Galloway applauded the current Fox administration for recognizing and working to correct the problems that her office found. But, she added, “not every issue can be fixed overnight. Unfortunately, the impact of some of these practices cannot be reversed.”
Fox requested the audit
The Fox school board had requested the state audit after reports of misspending by Critchlow surfaced. She left office in 2014. At that time, the auditor’s office said it thought its review could be concluded in a year, but Galloway said that time was extended because of the lengthy — ultimately unsuccessful — efforts by her office to meet with Critchlow.
Because her office agreed to perform the audit, Galloway said, her office will cover the expense.
Galloway became auditor after the death of Tom Schweich in February of last year. She said Wednesday that the change did not affect the speed with which the Fox audit was concluded.

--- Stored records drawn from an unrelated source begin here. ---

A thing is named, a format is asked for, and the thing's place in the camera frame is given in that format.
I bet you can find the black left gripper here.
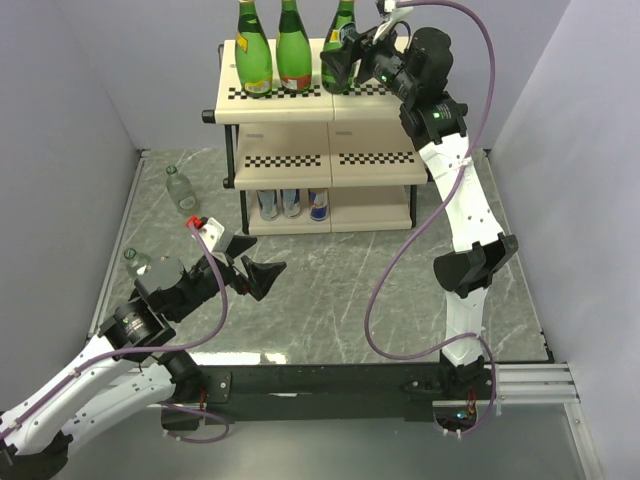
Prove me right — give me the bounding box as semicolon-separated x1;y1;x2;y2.
171;235;286;321

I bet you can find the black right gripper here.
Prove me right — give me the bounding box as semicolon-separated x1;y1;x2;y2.
316;18;416;104

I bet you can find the silver energy drink can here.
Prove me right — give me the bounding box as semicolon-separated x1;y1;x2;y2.
280;189;302;219

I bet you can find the green Perrier bottle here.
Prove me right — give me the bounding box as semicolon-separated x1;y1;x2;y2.
235;1;273;98

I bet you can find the blue energy drink can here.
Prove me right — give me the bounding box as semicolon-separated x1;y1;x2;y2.
308;189;329;222

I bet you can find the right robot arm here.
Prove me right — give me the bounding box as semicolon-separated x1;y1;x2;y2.
321;27;518;399

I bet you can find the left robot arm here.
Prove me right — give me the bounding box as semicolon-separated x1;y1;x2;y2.
1;236;286;479

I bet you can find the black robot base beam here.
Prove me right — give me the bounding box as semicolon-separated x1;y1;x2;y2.
159;362;501;426

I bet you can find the beige three-tier shelf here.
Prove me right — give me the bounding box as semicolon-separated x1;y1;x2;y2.
202;40;428;236

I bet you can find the clear glass bottle rear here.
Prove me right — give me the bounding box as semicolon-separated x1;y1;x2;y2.
165;165;199;216

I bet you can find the clear glass bottle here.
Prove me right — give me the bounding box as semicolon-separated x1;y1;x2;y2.
123;248;152;279
165;165;199;216

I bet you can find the clear glass bottle front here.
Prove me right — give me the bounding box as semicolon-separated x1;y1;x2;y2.
123;248;152;279

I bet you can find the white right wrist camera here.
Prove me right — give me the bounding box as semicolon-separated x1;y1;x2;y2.
373;0;413;43

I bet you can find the aluminium frame rail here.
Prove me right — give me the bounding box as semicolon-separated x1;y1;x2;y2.
434;362;581;406

'The recommendations outlined in the audit report will allow us to better serve our students and the entire community.' — Superintendent Jim Wipke
In a letter on the district’s website, Fox Superintendent Jim Wipke, who took over last June, said the district will “gladly and respectfully accept the recommendations presented in the audit report,” adding:
“The recommendations outlined in the audit report will allow us to better serve our students and the entire community.”
In addition, Wipke wrote, “The district, and its current administration, wish to see full restitution for any resources that were misused under previous policies and regulations. Further, the current administration will continue to provide transparency and accountability to the public on these and other matters. The current Board of Education has already mandated that changes must and will occur. This board is committed to being invested in this process and will seek continued improvement in these areas.”
Among the specific recommendations in the audit, the district agreed with practically all of them in its official response. In one case, that Fox institute an internal audit to keep closer track of spending, the district said only that it would take the recommendation under advisement.
In his letter, Wipke noted that many changes have been made since the practices detailed in the audit occurred.
“Although the current administration was not involved in the past mistakes outlined in the audit report,” he added, “the current administrative team takes full ownership and accountability for ensuring that our taxpayer dollars and all other resources are used efficiently, responsibly, and with the best interest of our students in mind.
“Further, this cabinet will continue to take every measure necessary to move forward and unite our community behind the important work our teachers and staff undertake every day: the education of our students."
The Fox school district serves more than 11,600 students in 18 schools. Its budget for the 2014-15 school year was nearly $120 million.